Left: A woman is playing the flute.
Right: A man is playing the flute.
Score: 2.4














Finally, we consider a pair of sentences which are even more dissimilar.

Left: A man is cutting a potato.
Right: A woman is cutting a tomato.
Score: 1.25














In all cases, the heatmap for the input is self-explanatory, since common words are down the diagonal. The output of the embedding step also kind of makes sense, since bicycle and bike in the first case, man and woman in the second and third cases, and potato and tomato in the third case show a non-zero resemblance. In all cases, the resulting sentence matrix (output of the encoding step) results in a blurry blob indicating the similarity between the two sentences in the pair. I did expect the alignments to be more meaningful - in all 3 cases above, there doesn't seem to be a meaningful pattern. Since the attention output is dependent on the alignment, there is no meaningful pattern there either.

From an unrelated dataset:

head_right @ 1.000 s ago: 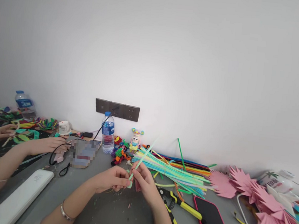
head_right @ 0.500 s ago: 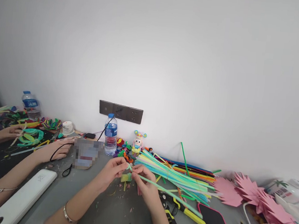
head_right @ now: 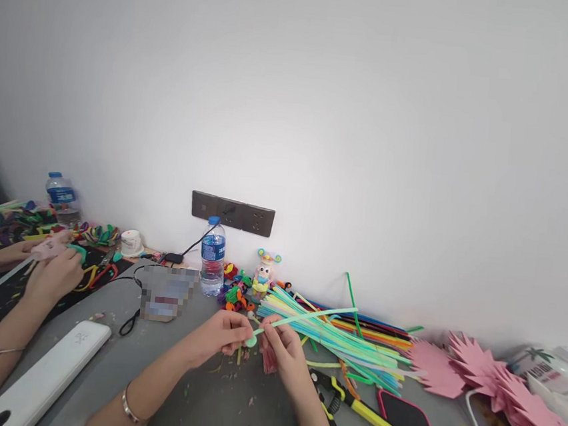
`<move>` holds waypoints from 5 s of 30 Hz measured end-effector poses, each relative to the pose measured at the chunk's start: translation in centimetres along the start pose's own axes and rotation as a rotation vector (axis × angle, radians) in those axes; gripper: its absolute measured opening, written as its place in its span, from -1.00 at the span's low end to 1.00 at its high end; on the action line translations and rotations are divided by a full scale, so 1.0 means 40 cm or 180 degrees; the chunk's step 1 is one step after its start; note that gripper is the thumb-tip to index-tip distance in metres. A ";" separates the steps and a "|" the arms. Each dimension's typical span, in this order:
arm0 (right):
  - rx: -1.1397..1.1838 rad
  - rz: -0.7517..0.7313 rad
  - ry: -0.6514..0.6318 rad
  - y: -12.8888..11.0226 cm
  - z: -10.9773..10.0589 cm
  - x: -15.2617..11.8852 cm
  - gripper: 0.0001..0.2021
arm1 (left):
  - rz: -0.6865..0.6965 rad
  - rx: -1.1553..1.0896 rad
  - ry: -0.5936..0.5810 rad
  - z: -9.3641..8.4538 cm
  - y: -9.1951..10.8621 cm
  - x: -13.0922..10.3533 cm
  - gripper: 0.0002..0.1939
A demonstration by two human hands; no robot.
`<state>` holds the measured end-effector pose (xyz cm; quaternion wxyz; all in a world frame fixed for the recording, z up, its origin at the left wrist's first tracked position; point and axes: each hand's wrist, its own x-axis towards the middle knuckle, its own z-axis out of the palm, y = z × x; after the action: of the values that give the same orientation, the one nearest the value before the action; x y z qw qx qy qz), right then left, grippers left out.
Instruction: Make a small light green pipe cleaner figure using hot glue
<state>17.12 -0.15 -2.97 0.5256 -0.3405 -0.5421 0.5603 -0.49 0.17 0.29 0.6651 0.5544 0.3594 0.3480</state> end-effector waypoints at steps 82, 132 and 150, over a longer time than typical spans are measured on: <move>0.0125 -0.0255 0.0176 -0.017 0.008 0.004 -0.73 | -0.0047 0.0489 0.0063 0.008 -0.014 0.004 -0.58; 0.0020 -0.0971 0.0717 -0.021 0.068 0.000 -0.79 | 0.0745 -0.0981 0.1476 0.048 -0.031 0.027 -0.63; -0.0061 -0.0939 0.1016 -0.003 0.033 0.013 -0.83 | 0.0363 -0.1152 0.1023 0.037 -0.036 0.030 -0.63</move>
<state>15.79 0.00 -2.51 0.6778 -0.3468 -0.5012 0.4112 1.49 0.26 -1.03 0.6671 0.3832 0.3606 0.5274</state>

Results from computing the alignment against the embedding output and weighting the encoding output to produce the attention output results in slightly more meaningful patterns. For example, in all 3 cases, the terminating period seems to be unimportant. Strangely, common words seem to hold less importance than I would have expected. Sadly, though, my crude measure of similarity does not match up with the labels, regardless of which pair of outputs I use for my alignment.

Here is the notebook that renders these visualizations, and here is the notebook to build the pre-trained model on which the visualization is based. I used a combination of model.predict() to generate outputs of sub-networks, as well as extracting the trained weights from the model, and applying numpy operations to get results.

That's all I have for today, hope you found it interesting.